Can the same person get two different types of infection? Results in Belgium Come this Sunday to sow doubt. Belgian researchers have already reported an unprecedented case of a non-generational man who died in March
COVID-19, after being infected at the same time with the alpha and beta variables. In their view, it is undoubtedly a phenomenon of “underestimation”.
“This is one of the first documented cases of co-infection with two worrisome strains of SARS-CoV-2,” molecular biologist Anne Vankerbergen, the study’s author, said in a press release from the European Conference on Microbiology. Infectious Diseases (ECCMID). On March 3, 2021, this 90-year-old woman, with no specific medical history and not immune, was admitted to a hospital in the Belgian city of Aalst after a series of falls, according to this case study, which was submitted to Congress and reviewed by its selection committee.
He tested positive for Covid-19 upon arrival, initially showing “a good level of oxygen saturation and no signs of shortness of breath”, according to ECCMID. However, “she soon developed worsening respiratory symptoms and died five days later.” According to the biologist from OLV Hospital in Aalst, “It is difficult to determine whether co-infection with two variants played a role in the rapid deterioration of the patient’s condition.”

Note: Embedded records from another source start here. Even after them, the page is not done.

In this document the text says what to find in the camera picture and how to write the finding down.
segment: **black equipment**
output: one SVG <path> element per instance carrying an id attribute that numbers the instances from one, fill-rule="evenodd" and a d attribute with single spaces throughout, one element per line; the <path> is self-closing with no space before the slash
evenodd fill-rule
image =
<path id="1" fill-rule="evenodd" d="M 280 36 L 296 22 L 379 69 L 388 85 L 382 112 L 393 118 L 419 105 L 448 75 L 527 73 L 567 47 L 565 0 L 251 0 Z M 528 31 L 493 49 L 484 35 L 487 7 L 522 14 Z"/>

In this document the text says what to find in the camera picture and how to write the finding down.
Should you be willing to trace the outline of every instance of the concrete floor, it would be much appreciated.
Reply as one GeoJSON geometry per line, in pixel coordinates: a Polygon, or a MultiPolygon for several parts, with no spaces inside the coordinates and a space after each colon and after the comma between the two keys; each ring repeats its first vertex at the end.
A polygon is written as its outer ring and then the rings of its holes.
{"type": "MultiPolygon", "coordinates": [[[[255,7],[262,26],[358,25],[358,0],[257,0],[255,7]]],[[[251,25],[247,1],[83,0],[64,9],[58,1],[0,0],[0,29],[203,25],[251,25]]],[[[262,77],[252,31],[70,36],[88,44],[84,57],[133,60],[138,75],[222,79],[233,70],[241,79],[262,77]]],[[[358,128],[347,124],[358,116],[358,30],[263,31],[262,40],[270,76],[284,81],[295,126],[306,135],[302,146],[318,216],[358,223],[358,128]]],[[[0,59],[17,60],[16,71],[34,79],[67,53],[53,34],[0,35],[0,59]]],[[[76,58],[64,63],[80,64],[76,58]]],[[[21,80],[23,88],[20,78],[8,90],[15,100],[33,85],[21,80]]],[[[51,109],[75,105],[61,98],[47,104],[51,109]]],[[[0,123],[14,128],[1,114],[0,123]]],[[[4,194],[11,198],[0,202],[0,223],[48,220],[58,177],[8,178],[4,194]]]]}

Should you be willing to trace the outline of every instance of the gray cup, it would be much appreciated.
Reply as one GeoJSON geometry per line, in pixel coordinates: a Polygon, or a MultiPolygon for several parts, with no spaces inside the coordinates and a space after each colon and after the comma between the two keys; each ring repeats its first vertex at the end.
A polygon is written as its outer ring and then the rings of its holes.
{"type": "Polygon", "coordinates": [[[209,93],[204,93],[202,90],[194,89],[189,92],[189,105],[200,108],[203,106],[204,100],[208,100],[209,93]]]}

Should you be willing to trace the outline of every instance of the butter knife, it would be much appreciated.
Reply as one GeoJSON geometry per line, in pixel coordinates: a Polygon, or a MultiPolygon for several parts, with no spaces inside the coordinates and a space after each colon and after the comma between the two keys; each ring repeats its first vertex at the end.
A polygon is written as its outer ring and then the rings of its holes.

Two more cases have been reported in Brazil
In extensive testing and through sequencing, thehospital She found out she had been infected with two strains of the SARS-CoV-2 virus, which causes Covid-19. The variants Alpha and Beta were “prevalent in Belgium at the time (March 2021), so it is possible that the lady was infected by two different people. Unfortunately, we do not know how she was infected,” continued Dr. Vankerbergen.
So far, “there have been no other published cases” of co-infection with two variants, noted the researcher, who is “crucial” for further sequencing and study of this phenomenon. Two cases of people with two different variants found in Brazil were reported in January in a study “not yet published in a scientific journal,” according to ECCMID.